> **What is required**
Your answer must be the records below, printed exactly.

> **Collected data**

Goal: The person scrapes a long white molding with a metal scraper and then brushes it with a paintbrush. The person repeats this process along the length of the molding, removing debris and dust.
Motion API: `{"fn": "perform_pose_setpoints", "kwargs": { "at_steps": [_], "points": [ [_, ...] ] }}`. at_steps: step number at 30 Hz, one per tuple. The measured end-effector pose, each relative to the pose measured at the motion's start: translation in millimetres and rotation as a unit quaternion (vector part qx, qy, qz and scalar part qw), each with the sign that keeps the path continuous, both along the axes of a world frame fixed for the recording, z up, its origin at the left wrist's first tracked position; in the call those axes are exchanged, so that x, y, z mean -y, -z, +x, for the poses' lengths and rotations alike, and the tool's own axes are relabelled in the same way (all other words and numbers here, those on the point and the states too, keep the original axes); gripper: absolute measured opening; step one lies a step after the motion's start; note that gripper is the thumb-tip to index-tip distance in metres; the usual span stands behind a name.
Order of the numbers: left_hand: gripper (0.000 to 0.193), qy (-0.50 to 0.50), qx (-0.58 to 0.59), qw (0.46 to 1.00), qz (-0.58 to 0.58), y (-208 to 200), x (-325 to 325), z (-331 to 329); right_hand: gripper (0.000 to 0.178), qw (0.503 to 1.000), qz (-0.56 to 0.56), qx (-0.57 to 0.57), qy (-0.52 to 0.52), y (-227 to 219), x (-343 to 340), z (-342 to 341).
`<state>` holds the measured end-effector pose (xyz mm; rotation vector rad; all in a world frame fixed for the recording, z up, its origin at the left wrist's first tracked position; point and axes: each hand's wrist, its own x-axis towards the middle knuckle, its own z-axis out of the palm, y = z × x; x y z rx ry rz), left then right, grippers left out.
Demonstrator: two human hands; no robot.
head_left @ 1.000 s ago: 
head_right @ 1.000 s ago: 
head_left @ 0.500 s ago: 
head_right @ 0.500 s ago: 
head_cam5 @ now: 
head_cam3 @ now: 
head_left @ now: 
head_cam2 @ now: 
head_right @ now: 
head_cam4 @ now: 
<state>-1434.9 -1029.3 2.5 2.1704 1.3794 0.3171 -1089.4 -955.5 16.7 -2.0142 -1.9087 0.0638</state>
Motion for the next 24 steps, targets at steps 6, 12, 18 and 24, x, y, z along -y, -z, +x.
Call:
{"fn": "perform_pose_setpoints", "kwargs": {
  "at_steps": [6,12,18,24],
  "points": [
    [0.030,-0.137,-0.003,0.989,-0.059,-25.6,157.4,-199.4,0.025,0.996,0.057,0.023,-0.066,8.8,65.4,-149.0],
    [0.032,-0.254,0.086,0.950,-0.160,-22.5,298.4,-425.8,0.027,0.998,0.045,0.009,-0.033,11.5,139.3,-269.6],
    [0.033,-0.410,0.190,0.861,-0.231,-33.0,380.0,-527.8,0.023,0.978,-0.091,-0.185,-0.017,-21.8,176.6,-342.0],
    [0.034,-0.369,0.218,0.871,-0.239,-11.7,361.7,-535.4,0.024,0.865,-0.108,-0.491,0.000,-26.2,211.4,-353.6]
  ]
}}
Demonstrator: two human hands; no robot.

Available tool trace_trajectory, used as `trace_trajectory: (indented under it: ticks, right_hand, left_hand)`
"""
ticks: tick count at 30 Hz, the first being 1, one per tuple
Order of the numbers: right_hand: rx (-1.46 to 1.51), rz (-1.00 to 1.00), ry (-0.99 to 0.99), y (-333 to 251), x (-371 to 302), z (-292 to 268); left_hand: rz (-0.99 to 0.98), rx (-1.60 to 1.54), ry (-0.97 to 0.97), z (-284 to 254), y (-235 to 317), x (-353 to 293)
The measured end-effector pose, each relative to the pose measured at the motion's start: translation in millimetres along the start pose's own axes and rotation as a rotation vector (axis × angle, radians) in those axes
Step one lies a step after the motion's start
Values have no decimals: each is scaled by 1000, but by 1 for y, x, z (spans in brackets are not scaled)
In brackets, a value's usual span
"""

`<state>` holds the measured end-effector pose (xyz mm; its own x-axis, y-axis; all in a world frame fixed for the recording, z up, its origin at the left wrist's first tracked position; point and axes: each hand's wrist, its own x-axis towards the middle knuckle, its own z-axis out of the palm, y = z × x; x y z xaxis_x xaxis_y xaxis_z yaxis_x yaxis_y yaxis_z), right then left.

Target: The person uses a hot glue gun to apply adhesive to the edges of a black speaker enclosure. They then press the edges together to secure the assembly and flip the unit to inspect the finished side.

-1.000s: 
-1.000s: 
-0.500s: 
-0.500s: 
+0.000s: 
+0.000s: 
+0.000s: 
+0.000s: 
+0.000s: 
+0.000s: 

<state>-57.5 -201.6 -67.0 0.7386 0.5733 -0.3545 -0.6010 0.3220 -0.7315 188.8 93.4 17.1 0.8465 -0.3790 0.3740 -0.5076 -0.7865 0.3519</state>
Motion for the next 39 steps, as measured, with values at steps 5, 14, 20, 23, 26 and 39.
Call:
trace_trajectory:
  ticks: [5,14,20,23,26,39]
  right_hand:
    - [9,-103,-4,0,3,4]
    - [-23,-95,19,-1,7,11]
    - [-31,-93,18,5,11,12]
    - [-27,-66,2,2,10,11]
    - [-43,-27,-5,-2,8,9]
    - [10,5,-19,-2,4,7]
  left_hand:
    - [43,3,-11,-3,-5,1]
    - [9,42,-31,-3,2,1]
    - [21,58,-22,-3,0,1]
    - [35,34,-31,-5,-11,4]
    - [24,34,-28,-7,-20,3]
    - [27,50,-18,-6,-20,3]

> **Worked solution**
Goal: The person scrapes a long white molding with a metal scraper and then brushes it with a paintbrush. The person repeats this process along the length of the molding, removing debris and dust.
Motion API: `{"fn": "perform_pose_setpoints", "kwargs": { "at_steps": [_], "points": [ [_, ...] ] }}`. at_steps: step number at 30 Hz, one per tuple. The measured end-effector pose, each relative to the pose measured at the motion's start: translation in millimetres and rotation as a unit quaternion (vector part qx, qy, qz and scalar part qw), each with the sign that keeps the path continuous, both along the axes of a world frame fixed for the recording, z up, its origin at the left wrist's first tracked position; in the call those axes are exchanged, so that x, y, z mean -y, -z, +x, for the poses' lengths and rotations alike, and the tool's own axes are relabelled in the same way (all other words and numbers here, those on the point and the states too, keep the original axes); gripper: absolute measured opening; step one lies a step after the motion's start; note that gripper is the thumb-tip to index-tip distance in metres; the usual span stands behind a name.
Order of the numbers: left_hand: gripper (0.000 to 0.193), qy (-0.50 to 0.50), qx (-0.58 to 0.59), qw (0.46 to 1.00), qz (-0.58 to 0.58), y (-208 to 200), x (-325 to 325), z (-331 to 329); right_hand: gripper (0.000 to 0.178), qw (0.503 to 1.000), qz (-0.56 to 0.56), qx (-0.57 to 0.57), qy (-0.52 to 0.52), y (-227 to 219), x (-343 to 340), z (-342 to 341).
`<state>` holds the measured end-effector pose (xyz mm; rotation vector rad; all in a world frame fixed for the recording, z up, its origin at the left wrist's first tracked position; point and axes: each hand's wrist, its own x-axis towards the middle knuckle, its own z-axis out of the palm, y = z × x; x y z rx ry rz), left then right, grippers left out.
Demonstrator: two human hands; no robot.
head_left @ 1.000 s ago: 
head_right @ 1.000 s ago: 
head_left @ 0.500 s ago: 
head_right @ 0.500 s ago: 
head_cam5 @ now: 
head_cam3 @ now: 
head_left @ now: 
head_cam2 @ now: 
head_right @ now: 
head_cam4 @ now: 
<state>-1434.9 -1029.3 2.5 2.1704 1.3794 0.3171 -1089.4 -955.5 16.7 -2.0142 -1.9087 0.0638</state>
Motion for the next 24 steps, targets at steps 6, 12, 18 and 24, x, y, z along -y, -z, +x.
Call:
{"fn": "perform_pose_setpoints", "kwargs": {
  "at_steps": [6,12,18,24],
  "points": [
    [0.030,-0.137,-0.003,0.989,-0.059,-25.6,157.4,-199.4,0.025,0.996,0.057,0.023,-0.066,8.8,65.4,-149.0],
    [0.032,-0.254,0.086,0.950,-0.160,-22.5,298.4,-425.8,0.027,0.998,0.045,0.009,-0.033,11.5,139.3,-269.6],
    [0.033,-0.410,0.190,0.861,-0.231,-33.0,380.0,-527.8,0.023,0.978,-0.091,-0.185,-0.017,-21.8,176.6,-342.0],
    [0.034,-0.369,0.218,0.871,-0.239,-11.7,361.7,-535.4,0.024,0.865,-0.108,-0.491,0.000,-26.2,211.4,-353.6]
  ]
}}
Demonstrator: two human hands; no robot.

Available tool trace_trajectory, used as `trace_trajectory: (indented under it: ticks, right_hand, left_hand)`
"""
ticks: tick count at 30 Hz, the first being 1, one per tuple
Order of the numbers: right_hand: rx (-1.46 to 1.51), rz (-1.00 to 1.00), ry (-0.99 to 0.99), y (-333 to 251), x (-371 to 302), z (-292 to 268); left_hand: rz (-0.99 to 0.98), rx (-1.60 to 1.54), ry (-0.97 to 0.97), z (-284 to 254), y (-235 to 317), x (-353 to 293)
The measured end-effector pose, each relative to the pose measured at the motion's start: translation in millimetres along the start pose's own axes and rotation as a rotation vector (axis × angle, radians) in those axes
Step one lies a step after the motion's start
Values have no decimals: each is scaled by 1000, but by 1 for y, x, z (spans in brackets are not scaled)
In brackets, a value's usual span
"""

`<state>` holds the measured end-effector pose (xyz mm; its own x-axis, y-axis; all in a world frame fixed for the recording, z up, its origin at the left wrist's first tracked position; point and axes: each hand's wrist, its own x-axis towards the middle knuckle, its own z-axis out of the palm, y = z × x; x y z xaxis_x xaxis_y xaxis_z yaxis_x yaxis_y yaxis_z), right then left.

Target: The person uses a hot glue gun to apply adhesive to the edges of a black speaker enclosure. They then press the edges together to secure the assembly and flip the unit to inspect the finished side.

-1.000s: 
-1.000s: 
-0.500s: 
-0.500s: 
+0.000s: 
+0.000s: 
+0.000s: 
+0.000s: 
+0.000s: 
+0.000s: 

<state>-57.5 -201.6 -67.0 0.7386 0.5733 -0.3545 -0.6010 0.3220 -0.7315 188.8 93.4 17.1 0.8465 -0.3790 0.3740 -0.5076 -0.7865 0.3519</state>
Motion for the next 39 steps, as measured, with values at steps 5, 14, 20, 23, 26 and 39.
Call:
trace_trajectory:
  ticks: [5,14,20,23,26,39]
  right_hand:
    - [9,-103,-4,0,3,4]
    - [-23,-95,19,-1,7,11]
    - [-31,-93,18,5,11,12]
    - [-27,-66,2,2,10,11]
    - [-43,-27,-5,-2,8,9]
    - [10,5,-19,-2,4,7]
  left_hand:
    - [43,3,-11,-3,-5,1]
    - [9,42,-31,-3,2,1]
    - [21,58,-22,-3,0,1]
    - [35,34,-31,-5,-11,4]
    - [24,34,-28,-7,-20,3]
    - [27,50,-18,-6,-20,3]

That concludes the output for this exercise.